# WHAT TO WORK ON:
First find the line with "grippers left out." in the entries below, then set down exactly every line through the line with "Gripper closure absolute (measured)", that line included.

Segment Start: SOURCE DATA

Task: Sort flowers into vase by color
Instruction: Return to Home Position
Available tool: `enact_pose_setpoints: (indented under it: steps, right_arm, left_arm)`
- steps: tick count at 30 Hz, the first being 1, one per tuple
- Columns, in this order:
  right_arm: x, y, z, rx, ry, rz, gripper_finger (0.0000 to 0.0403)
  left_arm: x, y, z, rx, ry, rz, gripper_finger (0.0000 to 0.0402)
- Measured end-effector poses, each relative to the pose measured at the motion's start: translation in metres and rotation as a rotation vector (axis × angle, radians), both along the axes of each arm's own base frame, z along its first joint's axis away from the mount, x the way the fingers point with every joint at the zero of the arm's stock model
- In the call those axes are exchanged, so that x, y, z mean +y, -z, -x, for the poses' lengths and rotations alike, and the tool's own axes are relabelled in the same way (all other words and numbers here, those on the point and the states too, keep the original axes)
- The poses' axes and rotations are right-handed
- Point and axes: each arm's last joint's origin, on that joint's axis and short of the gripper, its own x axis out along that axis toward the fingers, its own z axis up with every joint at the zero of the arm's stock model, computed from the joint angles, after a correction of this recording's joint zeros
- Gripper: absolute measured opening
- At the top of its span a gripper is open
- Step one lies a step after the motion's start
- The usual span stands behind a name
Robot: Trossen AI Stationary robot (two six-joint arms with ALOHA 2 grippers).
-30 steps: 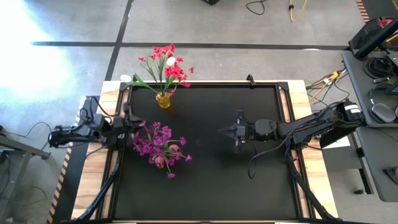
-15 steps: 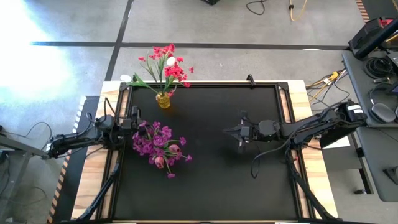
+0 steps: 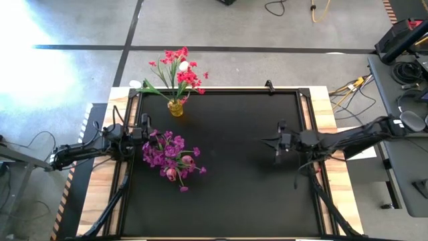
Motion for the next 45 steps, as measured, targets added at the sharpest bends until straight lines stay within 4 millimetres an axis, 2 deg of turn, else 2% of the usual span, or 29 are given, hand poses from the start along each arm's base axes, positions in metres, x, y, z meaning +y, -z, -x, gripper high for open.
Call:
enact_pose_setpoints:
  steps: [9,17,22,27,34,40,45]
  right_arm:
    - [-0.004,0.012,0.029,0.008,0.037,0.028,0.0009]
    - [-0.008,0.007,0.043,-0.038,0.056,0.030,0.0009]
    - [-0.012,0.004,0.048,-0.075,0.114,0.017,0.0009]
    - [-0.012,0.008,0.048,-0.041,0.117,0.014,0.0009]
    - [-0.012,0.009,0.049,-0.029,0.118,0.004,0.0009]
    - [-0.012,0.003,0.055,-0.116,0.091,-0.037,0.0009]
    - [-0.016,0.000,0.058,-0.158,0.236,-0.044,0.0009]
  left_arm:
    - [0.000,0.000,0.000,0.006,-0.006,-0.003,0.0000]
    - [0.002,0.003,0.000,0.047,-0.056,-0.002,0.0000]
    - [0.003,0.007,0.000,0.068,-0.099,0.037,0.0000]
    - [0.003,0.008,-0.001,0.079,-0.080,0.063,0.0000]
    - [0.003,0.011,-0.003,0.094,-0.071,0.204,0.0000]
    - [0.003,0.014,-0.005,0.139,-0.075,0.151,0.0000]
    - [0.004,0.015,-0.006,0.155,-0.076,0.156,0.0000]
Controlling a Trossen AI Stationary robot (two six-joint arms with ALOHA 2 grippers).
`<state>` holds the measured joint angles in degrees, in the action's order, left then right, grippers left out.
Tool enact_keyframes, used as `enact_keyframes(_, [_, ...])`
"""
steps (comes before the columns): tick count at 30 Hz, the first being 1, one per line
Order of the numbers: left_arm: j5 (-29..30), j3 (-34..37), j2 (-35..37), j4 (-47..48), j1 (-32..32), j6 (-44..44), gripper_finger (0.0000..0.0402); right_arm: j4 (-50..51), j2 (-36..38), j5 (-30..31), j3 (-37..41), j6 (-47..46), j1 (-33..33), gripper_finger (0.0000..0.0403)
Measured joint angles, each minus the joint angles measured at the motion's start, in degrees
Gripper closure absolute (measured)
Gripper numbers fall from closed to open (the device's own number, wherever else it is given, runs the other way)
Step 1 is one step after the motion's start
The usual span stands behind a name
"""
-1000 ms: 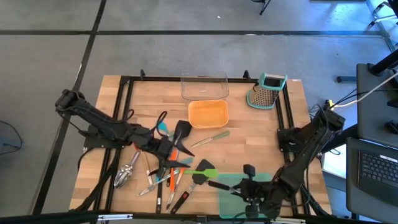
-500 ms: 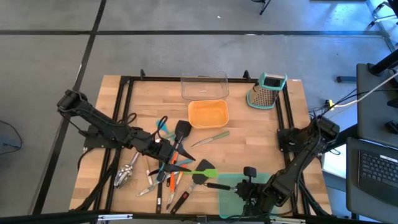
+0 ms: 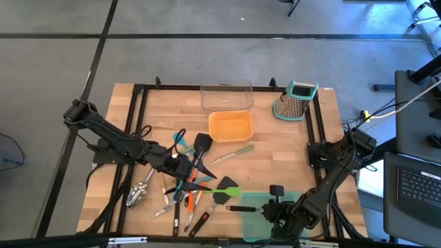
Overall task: Pick & Place Kitchen Items
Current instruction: Put the black spatula into the green bin, then put the green silicone spatula into the green bin
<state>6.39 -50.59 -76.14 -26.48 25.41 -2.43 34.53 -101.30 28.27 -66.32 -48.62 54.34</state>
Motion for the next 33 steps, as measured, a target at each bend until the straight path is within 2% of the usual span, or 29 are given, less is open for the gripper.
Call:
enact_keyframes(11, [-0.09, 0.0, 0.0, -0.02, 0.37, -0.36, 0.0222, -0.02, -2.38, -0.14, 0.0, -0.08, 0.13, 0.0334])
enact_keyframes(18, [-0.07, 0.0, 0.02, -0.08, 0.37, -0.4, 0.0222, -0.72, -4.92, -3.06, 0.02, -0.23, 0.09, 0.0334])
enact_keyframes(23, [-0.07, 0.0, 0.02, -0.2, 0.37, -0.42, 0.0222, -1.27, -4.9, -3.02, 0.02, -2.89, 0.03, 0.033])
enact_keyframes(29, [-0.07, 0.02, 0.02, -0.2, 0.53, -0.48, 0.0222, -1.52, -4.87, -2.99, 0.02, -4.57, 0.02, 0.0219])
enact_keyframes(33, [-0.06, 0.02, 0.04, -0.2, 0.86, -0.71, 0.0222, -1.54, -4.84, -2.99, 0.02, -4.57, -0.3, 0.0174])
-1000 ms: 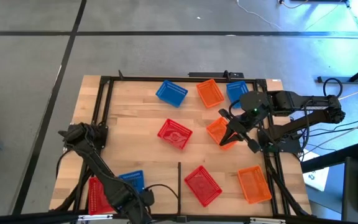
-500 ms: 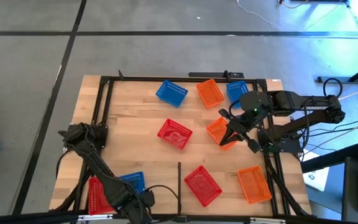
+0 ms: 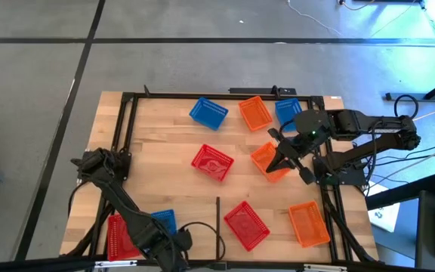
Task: Stack baskets on shelf by color
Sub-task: Put the middle orange bin on the shelf
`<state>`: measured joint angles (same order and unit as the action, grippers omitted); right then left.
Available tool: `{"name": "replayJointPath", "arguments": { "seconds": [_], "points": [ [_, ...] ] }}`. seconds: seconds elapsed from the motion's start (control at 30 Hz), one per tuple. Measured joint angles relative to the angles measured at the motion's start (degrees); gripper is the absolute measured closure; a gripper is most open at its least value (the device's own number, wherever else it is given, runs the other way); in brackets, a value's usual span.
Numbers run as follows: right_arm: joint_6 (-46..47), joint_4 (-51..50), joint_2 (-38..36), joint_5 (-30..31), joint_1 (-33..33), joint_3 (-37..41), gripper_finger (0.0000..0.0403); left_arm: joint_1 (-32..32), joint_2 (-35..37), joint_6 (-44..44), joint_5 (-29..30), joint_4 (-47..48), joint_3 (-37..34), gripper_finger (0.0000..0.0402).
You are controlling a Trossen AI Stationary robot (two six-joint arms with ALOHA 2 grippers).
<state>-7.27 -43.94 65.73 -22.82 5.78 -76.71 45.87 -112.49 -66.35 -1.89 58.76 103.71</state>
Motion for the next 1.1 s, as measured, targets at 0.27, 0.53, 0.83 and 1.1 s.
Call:
{"name": "replayJointPath", "arguments": {
  "seconds": [0.27, 0.53, 0.83, 1.1],
  "points": [
    [17.8, -0.9, -0.7, 14.4, 0.0, -2.1, 0.0387, -0.5, 0.0, -0.9, 16.1, 15.5, 13.1, 0.0334],
    [25.0, -11.6, -0.7, 23.2, 0.0, -2.1, 0.0387, -2.5, 0.6, -1.6, 37.7, 31.1, 23.3, 0.0333],
    [47.7, -21.9, 3.3, 24.3, -5.3, -2.1, 0.0387, -8.7, 5.9, 7.2, 54.3, 31.2, 23.2, 0.0333],
    [50.5, -27.4, 11.0, 22.9, -8.2, -2.0, 0.0388, -16.3, 12.8, 19.0, 55.0, 31.3, 23.2, 0.0333]
  ]
}}
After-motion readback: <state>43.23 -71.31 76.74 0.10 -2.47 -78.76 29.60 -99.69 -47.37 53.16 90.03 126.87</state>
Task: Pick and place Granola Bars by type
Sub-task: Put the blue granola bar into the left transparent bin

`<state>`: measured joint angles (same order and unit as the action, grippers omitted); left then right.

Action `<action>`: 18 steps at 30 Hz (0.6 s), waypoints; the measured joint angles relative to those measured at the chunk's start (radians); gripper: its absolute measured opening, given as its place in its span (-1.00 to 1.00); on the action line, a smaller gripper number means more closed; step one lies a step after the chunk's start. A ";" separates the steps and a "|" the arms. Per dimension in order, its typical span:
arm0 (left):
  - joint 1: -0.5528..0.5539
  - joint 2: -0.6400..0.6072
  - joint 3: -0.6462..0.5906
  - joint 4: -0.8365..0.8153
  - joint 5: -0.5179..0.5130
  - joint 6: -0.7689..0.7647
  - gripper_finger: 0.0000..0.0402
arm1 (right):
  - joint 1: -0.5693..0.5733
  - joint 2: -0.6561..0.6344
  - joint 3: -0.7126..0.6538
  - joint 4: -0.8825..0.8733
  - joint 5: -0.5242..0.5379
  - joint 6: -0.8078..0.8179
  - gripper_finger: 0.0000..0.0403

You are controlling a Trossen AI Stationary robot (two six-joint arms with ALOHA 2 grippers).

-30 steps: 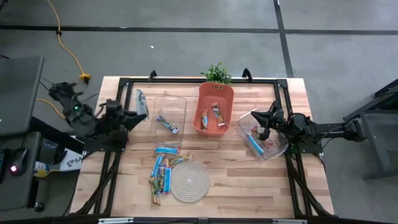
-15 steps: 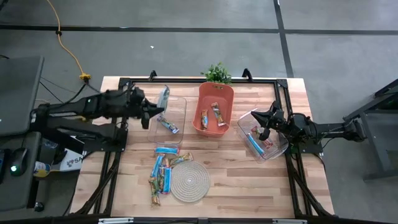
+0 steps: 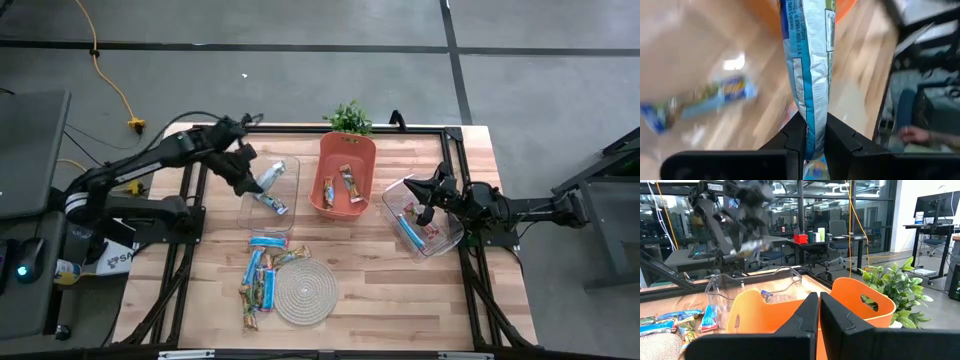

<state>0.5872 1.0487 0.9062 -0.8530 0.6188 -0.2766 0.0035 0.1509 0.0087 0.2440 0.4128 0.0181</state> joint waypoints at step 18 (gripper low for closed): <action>0.012 0.257 0.000 -0.163 -0.347 0.506 -0.77 | 0.000 0.000 0.000 0.000 0.000 0.000 -1.00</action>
<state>0.5991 1.3056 0.9066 -1.0164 0.2722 0.2289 0.0035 0.1509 0.0086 0.2440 0.4126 0.0181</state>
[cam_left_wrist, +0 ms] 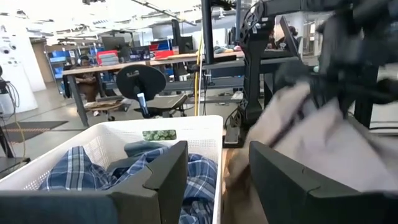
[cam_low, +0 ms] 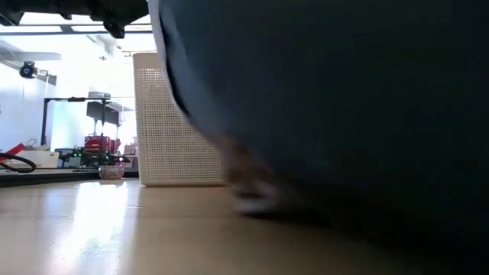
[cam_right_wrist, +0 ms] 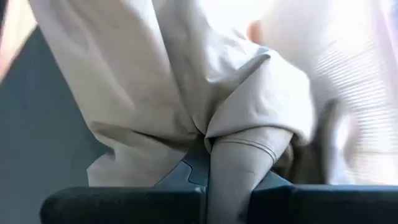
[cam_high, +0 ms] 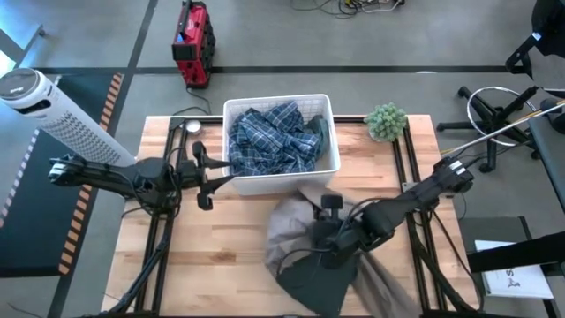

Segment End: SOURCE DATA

# SOLUTION:
`<state>` holds the measured joint angles in degrees, in the action's order, left then right, grippers left out.
Tool enact_keyframes, used as `enact_keyframes(_, [_, ...])`
"""
steps (comes before the columns): tick count at 30 Hz, the first being 1, one per line
Order of the numbers: left_arm: j5 (-29..30), j3 (-34..37), j2 (-35..37), j4 (-47..48), j1 (-32..32), j6 (-44..44), gripper_finger (0.0000..0.0402); right_arm: j4 (-50..51), j2 (-36..38), j5 (-30..31), j3 (-37..41), j6 (-47..46), j1 (-33..33), gripper_finger (0.0000..0.0403)
Measured joint angles, each minus the joint angles measured at the motion's start, in degrees
Gripper closure absolute (measured)

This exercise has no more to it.